But Oriole smiled at him understandingly.

"I am so glad you have come, Teddy," she told him. "You mean to work for Mr. Langdon again, don't you?"

"I don't know. I am not so fond of him as you 'pear to be," the boy said. "Ain't you found out his mean traits yet?"

"I don't want you to speak like that of Mr. Langdon. You give him a chance and he will treat you well."

"Just because I helped you get his young ones out of the water that time? That ain't all I want of him," said the boy, somewhat sullenly.

"Oh, dear me! I wish you wouldn't be so contrary," cried the girl. "I am sure Mr. Langdon would give you every chance----"

"You don't know as much about Harvey Langdon as I do," grumbled Teddy. "But I mean to see him. I'll work for him if he will give me a job. But I mean to do something else, too. It is what I came back for."

"Oh, I know!" she cried. "You believe you can find that stolen silver?"

"I don't know about that. But I'd like to. If those fellers--Say! are Shaffer and his side partners around here yet?"

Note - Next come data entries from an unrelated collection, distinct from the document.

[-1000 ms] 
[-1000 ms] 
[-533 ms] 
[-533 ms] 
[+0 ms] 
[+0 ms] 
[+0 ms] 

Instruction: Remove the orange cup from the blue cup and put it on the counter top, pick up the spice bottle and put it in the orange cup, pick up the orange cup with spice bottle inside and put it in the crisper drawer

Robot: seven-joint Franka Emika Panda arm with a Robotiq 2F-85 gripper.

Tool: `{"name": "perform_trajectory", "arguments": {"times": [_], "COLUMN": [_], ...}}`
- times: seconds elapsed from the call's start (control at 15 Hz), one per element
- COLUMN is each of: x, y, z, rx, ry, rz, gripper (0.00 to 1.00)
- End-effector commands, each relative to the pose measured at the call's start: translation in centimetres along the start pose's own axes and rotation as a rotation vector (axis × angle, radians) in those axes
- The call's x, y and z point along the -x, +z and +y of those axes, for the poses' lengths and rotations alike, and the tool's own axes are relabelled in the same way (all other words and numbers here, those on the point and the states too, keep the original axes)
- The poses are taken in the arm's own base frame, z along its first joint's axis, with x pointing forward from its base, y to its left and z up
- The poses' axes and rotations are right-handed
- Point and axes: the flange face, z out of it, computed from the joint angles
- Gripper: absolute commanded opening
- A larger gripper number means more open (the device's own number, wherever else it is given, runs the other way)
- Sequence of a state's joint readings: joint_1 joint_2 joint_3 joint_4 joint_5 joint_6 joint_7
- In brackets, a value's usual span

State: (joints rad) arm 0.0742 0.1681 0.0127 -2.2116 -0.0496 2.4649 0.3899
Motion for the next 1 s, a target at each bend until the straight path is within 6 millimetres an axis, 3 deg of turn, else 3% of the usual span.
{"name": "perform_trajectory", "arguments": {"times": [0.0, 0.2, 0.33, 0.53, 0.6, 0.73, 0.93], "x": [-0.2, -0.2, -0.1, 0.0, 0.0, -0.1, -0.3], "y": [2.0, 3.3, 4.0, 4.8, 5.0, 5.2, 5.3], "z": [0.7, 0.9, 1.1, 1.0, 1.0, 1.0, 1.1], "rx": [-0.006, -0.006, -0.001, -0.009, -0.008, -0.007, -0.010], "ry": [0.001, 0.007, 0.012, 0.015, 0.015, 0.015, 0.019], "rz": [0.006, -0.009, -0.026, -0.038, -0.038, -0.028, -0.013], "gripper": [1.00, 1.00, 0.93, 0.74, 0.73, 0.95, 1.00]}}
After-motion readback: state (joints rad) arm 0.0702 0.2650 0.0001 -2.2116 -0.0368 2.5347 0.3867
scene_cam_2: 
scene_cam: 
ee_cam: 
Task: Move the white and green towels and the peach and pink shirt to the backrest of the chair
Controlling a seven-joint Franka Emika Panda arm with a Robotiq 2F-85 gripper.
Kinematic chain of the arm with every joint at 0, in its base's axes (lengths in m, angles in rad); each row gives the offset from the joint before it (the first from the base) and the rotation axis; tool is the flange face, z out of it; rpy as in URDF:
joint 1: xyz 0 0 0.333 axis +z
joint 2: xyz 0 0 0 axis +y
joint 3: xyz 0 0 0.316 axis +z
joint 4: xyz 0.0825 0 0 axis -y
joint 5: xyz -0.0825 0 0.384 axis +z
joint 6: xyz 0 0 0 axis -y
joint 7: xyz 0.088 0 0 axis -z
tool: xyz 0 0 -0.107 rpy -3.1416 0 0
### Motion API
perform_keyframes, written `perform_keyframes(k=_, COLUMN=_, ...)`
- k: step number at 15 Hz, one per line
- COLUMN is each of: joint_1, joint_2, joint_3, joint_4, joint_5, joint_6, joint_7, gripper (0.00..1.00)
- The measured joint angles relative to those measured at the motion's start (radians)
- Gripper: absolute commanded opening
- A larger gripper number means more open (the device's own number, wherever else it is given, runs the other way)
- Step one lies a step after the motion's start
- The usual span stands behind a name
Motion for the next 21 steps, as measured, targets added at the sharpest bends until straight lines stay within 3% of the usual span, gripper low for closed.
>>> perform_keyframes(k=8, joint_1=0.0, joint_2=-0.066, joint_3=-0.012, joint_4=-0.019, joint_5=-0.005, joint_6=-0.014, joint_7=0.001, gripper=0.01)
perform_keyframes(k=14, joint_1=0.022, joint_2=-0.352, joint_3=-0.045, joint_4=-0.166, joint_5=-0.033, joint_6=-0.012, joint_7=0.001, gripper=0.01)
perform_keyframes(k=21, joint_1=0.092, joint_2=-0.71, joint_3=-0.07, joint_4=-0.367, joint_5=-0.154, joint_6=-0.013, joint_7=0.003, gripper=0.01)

"You mean those three bad men you told me about?"

"Yes. Ridley and Mudd and Shaffer. Hard nuts, they were. Bet if they had anything to do with that robbery they got away from here with the loot long ago."

"Oh! Maybe they didn't, after all!" Oriole cried.

"Didn't what?" he demanded.

"Maybe they didn't steal Mr. Langdon's silver plate. For they are here now. They are helping right now at the branding pens."

"You don't say?" and Teddy Ford's voice revealed his disappointment too. "Well! Maybe I thought all wrong. I didn't think of them much anyway till I got run off the ranch that time by Harvey Langdon. Probably they weren't any more guilty than I was."

"Oh, Teddy," murmured Oriole, frankly disappointed, "who _could_ have stolen the silver then?"

"Don't know. If Langdon hasn't found out anything about it----"

"But he hasn't!"

"I give it up then. If Ridley and his chums had got the stuff they would have split the wind away from here long ago. Why, the stuff must be melted down and sold long ago."

"Suppose--suppose," murmured Oriole, thoughtfully, "that it was only hidden? Suppose it hadn't been taken far away from the ranch house?"

"But they would have had the chance to get it away off before this," scoffed Teddy.

"Well, I suppose so," admitted the girl. "But I really wish the silver plate could be found. Just like Mrs. Joy's silver casket was found. I told you about that, Teddy Ford."

"Well," the boy said rather gloomily, "you don't wish Harvey Langdon's plate could be found any more than I do. That's sure. Where are you going, Oriole?"

"I'm going back to the branding camp with you," she declared. "Want to ride?"

"No. I'll walk the rest of the way--I've stuck it out so far. But does seem as though my feet were near about worn down to stubs, tramping it from Timmins."

"It is not so far now," she said, still eyeing him with frank admiration. "How _did_ you find your way clear out West again?"

"G--Shucks! that wasn't hard. I went to Bowling Green with those horses. That's in Kentucky, you know. From there I got to the river and worked my way down around Cairo and up to St. Louis. I helped a candy-butcher on a train running to Kansas City. There I found some fellers from the Tumbling B Ranch up north of here, and they eased me along with them in a car and I didn't have to pay any fare. So--I got here."

"My! you are quite wonderful, _I_ think," murmured Oriole. "I never could have made my way alone clear across this continent."

"Didn't you tell me you came all the way from Bahia to near Boston, there? That's lots farther."

"But that is boat-sailing. It's different. I just went where the boat went. But you worked this out all by yourself."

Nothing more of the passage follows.